**Problem to work on**
Only one stretch of the records below should be repeated. It starts with the line containing "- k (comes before" and goes on through the line containing "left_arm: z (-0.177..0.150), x", exactly as written.

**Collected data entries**
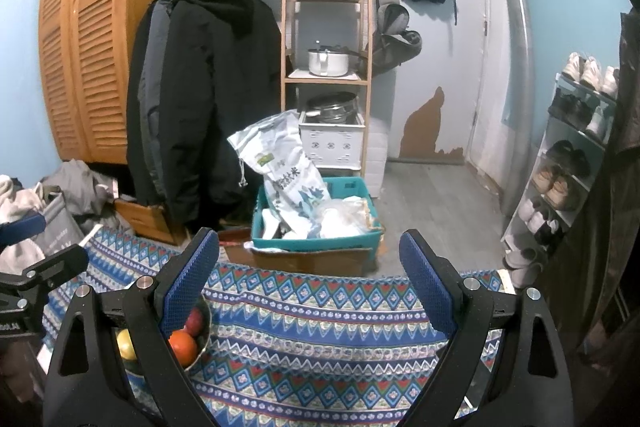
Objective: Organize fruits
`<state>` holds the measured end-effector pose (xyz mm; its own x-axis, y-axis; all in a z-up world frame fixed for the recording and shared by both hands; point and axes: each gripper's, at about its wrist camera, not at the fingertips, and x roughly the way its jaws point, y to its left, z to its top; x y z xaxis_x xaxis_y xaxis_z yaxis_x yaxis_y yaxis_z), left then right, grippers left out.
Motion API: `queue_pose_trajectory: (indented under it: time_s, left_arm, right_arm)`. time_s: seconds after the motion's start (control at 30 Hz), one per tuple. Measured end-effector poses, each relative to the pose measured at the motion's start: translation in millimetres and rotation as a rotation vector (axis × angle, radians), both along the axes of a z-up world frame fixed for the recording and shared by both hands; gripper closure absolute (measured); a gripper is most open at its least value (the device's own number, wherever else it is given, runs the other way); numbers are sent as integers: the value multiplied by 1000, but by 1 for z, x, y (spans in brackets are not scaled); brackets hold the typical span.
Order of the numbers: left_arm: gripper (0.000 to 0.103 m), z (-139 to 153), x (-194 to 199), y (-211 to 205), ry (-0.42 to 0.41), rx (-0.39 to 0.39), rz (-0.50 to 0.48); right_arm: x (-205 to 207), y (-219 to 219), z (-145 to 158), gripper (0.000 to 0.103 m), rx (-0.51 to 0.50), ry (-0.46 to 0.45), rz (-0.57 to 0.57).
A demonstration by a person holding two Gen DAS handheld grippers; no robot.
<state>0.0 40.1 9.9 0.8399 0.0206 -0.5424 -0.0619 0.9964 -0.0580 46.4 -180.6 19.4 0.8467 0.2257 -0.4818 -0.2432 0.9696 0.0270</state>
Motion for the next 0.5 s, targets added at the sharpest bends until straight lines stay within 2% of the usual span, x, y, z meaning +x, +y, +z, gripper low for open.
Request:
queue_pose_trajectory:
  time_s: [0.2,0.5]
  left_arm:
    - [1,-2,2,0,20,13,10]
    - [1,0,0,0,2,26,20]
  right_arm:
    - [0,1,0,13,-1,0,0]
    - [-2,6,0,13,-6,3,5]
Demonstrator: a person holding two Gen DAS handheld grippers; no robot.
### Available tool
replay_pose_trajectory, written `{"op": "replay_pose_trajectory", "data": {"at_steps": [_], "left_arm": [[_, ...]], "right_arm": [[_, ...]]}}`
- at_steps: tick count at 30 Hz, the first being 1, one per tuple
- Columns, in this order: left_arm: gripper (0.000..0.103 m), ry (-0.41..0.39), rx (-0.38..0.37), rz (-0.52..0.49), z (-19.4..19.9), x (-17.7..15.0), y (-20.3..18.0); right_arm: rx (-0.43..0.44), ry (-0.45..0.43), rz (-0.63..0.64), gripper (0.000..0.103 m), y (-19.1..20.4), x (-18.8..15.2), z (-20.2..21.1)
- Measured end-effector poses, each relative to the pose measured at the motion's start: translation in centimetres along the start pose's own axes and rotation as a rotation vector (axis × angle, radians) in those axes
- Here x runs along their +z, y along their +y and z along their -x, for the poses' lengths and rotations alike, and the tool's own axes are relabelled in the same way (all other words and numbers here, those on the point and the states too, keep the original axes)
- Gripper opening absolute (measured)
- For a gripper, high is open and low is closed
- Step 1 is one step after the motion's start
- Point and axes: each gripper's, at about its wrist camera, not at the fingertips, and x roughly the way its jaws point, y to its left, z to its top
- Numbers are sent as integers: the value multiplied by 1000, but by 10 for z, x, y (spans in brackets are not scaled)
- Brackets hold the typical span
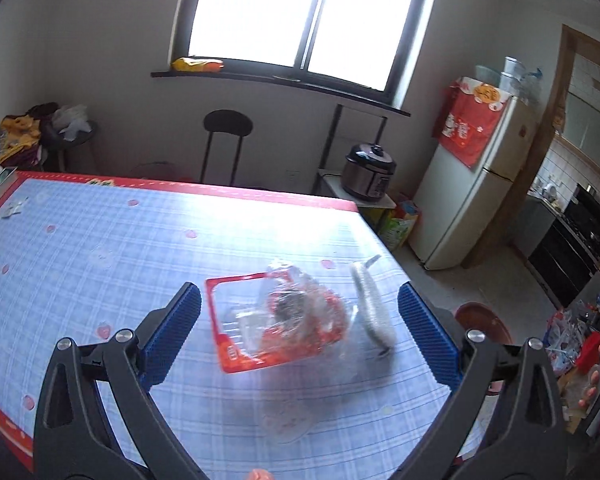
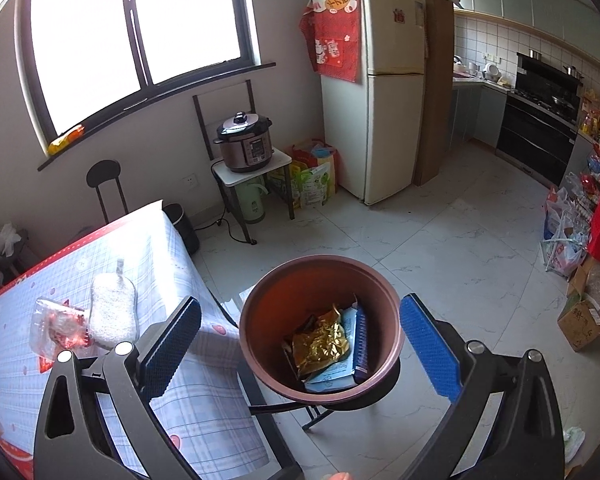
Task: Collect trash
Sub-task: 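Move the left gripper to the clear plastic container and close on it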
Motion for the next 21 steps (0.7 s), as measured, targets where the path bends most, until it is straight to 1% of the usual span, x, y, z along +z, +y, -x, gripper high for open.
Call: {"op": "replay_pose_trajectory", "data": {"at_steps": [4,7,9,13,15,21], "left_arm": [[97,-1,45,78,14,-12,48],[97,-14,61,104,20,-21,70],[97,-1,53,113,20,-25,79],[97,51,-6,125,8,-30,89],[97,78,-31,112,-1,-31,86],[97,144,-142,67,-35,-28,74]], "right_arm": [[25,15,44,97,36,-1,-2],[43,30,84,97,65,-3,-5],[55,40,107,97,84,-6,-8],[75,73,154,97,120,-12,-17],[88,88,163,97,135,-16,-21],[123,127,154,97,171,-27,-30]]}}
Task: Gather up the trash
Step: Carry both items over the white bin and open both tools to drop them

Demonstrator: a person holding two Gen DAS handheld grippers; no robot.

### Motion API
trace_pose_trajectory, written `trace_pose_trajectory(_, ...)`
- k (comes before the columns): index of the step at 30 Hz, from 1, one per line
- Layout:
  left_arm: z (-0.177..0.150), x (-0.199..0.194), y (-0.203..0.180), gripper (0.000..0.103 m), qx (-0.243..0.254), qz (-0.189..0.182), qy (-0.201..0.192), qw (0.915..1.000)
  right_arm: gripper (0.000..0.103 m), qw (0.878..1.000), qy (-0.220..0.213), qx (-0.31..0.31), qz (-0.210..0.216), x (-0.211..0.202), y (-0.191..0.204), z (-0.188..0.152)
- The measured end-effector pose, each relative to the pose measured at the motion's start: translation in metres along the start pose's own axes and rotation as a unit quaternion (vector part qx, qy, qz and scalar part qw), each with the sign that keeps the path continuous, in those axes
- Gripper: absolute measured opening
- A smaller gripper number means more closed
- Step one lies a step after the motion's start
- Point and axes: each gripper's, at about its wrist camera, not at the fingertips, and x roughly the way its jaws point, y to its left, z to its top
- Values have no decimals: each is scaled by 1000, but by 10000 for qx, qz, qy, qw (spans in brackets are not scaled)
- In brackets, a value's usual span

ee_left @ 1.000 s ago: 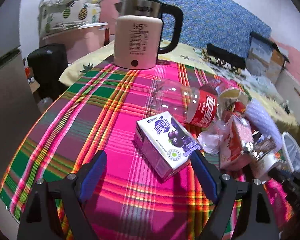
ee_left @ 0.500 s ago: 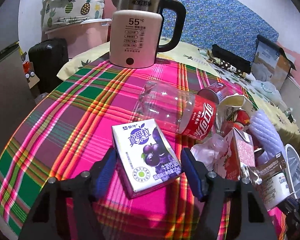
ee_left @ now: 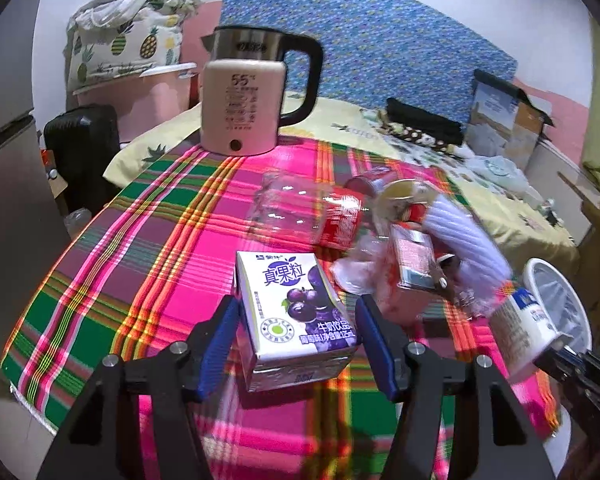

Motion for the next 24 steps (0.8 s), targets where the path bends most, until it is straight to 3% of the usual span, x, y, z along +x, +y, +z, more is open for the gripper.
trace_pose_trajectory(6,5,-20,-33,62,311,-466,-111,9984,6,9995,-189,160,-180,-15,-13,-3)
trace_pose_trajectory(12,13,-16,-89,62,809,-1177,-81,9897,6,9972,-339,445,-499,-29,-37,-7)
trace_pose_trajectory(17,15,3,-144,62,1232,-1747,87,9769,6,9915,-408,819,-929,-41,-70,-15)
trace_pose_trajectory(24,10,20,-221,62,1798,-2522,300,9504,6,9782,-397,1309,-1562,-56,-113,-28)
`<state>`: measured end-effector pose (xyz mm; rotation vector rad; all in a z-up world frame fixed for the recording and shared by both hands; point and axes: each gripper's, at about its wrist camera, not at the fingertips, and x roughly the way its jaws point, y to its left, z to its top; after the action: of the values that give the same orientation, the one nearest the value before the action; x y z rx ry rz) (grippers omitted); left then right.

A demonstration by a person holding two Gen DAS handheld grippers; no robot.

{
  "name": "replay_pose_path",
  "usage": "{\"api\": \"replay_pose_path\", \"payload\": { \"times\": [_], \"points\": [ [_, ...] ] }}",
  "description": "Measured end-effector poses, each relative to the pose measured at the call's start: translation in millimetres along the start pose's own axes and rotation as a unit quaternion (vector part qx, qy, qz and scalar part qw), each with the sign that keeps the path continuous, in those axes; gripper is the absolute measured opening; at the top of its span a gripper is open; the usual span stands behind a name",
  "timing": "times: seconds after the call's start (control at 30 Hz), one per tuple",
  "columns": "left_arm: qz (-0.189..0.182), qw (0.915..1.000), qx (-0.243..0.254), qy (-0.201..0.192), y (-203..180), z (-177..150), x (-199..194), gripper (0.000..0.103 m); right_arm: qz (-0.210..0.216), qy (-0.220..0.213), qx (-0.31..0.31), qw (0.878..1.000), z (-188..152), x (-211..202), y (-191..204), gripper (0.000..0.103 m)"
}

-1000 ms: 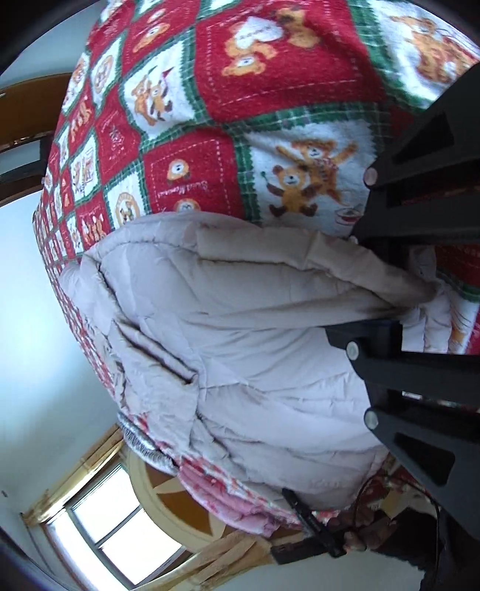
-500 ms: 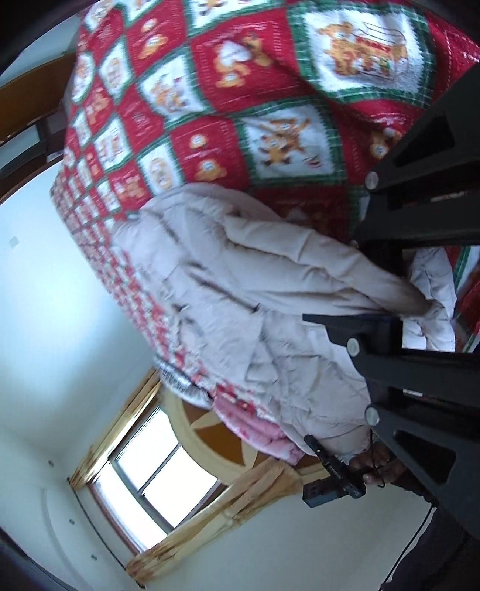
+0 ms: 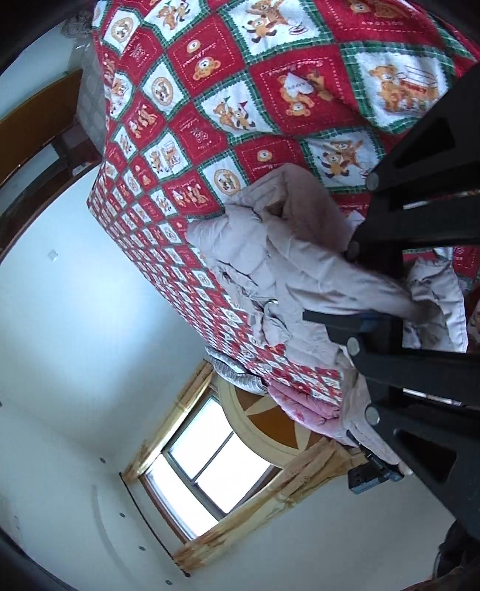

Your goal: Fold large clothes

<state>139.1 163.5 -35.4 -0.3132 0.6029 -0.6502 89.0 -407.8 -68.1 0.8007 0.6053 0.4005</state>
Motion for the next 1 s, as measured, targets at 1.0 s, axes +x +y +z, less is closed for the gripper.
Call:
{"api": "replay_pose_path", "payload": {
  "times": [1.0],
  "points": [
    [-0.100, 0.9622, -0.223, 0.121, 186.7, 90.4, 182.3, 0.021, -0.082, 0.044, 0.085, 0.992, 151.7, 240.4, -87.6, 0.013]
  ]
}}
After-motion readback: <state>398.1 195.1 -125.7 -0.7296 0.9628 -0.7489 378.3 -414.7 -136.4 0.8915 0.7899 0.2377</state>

**Reply to the exercise**
- k (comes before the columns): index of the step at 30 Hz, from 1, one per line
- Layout:
  left_arm: z (-0.177..0.150), x (-0.199..0.194), y (-0.203..0.180), gripper (0.000..0.103 m), qx (-0.243..0.254), qz (-0.189..0.182), qy (-0.201..0.192), qw (0.915..1.000)

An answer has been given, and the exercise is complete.